D9 Phylogeography, molecular clocks, and phylogenies | 40 | v4

ABSTRACT

Key Notes https://www.niso.org/standards/z39-96/ns/oasis-exchange/table">

Evolution by divergence

Evolution occurs by changes in allele frequencies over time. Species form when populations diverge genetically to the extent that they cannot interbreed. They then continue to evolve and diverge independently. Degree of divergence for unselected characters is a measure of time since separation. Shared characteristics which evolved in a common ancestor are said to be homologous (e.g. mammals' back legs). Structures that have evolved similar functions separately are analogous (e.g. bats' wings and birds' wings). Evolving to be more similar from different starting points is called convergent evolution (e.g. whales and fish). Related species share homologous structures from their common ancestors, but do not share characters arising after separation.

Populations

Differences between populations within a species can show patterns of migration and colonization, and indicate degrees of divergence preceding speciation. Divergence may be selected. Dark skin in humans from equatorial regions may reduce damage from sunlight, and pale skin aids photosynthesis of vitamin D by sunlight in northern lands. There are large differences in blood group frequencies in different human populations, which may be due to selection by disease or to a drift and founder effect in small colonizing tribes.

Ring species

A ring species has an extended continuous range around an obstacle, but the populations at the extreme ends of the range are sufficiently diverged to be different species where they meet. An example is a boreal gull whose global range overlaps in Europe as the herring gull Laurus argentatus and the lesser black-backed gull L. fuscus. This shows that distance alone is an effective isolating mechanism.

Molecular clocks

The rate at which amino acid changing mutations accumulate in genes for specific proteins tends to be constant over time. Similarly, changes in ribosomal RNA sequence, synonymous changes in coding sequences (silent mutations), and changes in noncoding sequences all have particular rates. These can all be used as molecular clocks, faster diverging sequences for more recent events.

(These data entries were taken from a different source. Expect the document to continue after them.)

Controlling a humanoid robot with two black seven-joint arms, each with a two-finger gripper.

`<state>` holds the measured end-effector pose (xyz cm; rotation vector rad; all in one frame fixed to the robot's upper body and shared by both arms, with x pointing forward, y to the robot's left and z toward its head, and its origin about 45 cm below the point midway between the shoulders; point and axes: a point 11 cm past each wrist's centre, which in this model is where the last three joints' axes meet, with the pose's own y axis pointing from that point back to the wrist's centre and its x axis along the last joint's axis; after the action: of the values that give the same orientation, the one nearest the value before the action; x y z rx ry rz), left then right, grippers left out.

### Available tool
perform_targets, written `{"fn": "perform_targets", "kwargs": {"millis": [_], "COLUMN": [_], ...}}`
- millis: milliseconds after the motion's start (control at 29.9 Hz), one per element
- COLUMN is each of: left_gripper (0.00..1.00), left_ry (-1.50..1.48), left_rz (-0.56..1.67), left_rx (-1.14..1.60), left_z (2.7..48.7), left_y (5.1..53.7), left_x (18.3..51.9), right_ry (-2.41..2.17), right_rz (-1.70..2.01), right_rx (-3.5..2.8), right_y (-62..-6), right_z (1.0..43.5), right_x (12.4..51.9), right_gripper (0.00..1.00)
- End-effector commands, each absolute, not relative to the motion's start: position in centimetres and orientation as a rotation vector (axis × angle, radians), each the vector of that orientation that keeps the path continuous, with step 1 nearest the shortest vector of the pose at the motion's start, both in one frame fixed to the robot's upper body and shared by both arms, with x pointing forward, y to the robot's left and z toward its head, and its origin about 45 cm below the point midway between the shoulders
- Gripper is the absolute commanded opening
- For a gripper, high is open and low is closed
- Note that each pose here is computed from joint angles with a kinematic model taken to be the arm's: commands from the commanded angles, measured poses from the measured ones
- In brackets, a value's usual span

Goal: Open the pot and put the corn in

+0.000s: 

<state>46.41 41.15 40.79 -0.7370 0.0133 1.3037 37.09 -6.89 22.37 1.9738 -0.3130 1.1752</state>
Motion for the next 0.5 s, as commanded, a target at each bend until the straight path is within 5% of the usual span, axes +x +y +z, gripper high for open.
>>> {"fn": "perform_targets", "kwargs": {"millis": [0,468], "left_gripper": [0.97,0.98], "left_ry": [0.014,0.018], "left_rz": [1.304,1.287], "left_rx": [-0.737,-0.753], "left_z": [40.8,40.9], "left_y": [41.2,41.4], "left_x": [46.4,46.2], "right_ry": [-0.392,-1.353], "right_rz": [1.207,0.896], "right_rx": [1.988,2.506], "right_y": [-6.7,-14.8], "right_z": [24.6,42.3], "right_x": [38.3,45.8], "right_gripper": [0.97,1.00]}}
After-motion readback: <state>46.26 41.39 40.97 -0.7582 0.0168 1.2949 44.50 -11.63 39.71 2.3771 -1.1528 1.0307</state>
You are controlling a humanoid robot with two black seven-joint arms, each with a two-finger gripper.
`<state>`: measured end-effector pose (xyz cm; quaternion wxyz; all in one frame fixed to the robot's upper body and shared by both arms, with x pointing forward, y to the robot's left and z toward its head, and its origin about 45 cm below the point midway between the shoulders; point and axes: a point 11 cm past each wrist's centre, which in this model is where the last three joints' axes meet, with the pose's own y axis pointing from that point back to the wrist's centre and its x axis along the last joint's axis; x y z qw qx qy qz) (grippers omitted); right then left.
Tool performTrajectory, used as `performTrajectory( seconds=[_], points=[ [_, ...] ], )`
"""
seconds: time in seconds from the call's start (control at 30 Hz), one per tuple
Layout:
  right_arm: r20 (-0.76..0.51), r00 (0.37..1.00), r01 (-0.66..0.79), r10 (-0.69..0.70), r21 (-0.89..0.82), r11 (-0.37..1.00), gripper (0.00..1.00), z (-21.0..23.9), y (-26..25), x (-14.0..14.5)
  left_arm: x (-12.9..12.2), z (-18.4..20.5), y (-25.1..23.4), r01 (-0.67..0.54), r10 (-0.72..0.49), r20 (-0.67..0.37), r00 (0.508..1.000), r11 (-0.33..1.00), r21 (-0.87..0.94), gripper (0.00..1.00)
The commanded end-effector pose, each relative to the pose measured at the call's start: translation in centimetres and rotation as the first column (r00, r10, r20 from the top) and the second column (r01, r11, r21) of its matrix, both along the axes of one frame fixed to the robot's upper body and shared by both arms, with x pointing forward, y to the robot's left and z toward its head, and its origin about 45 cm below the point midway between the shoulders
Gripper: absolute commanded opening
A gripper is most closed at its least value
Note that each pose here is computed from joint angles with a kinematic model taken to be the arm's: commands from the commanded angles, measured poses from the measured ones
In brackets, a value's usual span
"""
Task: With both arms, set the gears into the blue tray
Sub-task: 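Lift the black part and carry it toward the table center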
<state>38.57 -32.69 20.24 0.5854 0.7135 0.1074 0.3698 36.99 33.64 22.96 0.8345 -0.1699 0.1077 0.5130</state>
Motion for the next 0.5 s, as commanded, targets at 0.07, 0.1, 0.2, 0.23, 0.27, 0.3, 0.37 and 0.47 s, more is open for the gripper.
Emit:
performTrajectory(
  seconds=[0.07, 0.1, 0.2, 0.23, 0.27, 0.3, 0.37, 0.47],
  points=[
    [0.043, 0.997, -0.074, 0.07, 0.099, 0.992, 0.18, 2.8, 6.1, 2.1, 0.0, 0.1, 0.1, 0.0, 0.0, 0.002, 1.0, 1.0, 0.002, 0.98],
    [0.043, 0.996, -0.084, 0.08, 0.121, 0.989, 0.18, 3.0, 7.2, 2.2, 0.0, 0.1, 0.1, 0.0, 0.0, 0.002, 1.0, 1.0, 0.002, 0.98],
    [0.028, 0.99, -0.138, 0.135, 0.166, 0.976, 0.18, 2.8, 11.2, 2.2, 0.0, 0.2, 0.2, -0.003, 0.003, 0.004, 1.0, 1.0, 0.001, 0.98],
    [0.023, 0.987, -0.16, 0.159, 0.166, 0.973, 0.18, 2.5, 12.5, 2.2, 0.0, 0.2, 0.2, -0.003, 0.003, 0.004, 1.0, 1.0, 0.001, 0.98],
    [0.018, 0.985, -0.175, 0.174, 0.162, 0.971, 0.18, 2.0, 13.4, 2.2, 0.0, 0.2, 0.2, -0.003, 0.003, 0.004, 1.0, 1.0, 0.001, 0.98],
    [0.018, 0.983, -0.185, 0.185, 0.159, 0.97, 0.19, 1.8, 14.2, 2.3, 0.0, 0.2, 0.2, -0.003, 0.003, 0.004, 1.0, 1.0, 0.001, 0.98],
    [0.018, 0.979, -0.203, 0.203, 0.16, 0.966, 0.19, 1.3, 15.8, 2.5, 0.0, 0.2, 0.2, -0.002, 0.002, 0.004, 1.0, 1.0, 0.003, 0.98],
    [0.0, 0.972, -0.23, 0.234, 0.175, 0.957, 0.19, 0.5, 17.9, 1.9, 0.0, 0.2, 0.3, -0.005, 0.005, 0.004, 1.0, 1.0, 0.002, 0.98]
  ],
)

The degree of divergence between two species reflects the duration in time of their independent evolution. There is debate about whether the clock rate is faster at times of rapid evolution (adaptive radiations) and slower during stasis, and also about the effects of generation time and number of germline cell divisions.

Phylogenetics

Arranging species in order of increasing divergence gives a phylogenetic tree which represents evolutionary history. Species within a group are compared with a distantly related outgroup to provide an ancestral root to the tree. Animal mitochondrial DNA evolves rapidly and does not recombine, so is excellent for relatively recent divergences. Conserved proteins (e.g. cytochrome c) and ribosomal RNA are useful for studying the whole period of life on earth. Mitochondria and Y chromosomes do not recombine, and, in mammals, follow the maternal and paternal lines respectively. Each could be traced back to a single ancestor, yet many different versions exist in the population. Multiple alleles of nuclear genes exist and recombine, so the phylogeny of a species is the sum of the phylogenies of the DNA within it.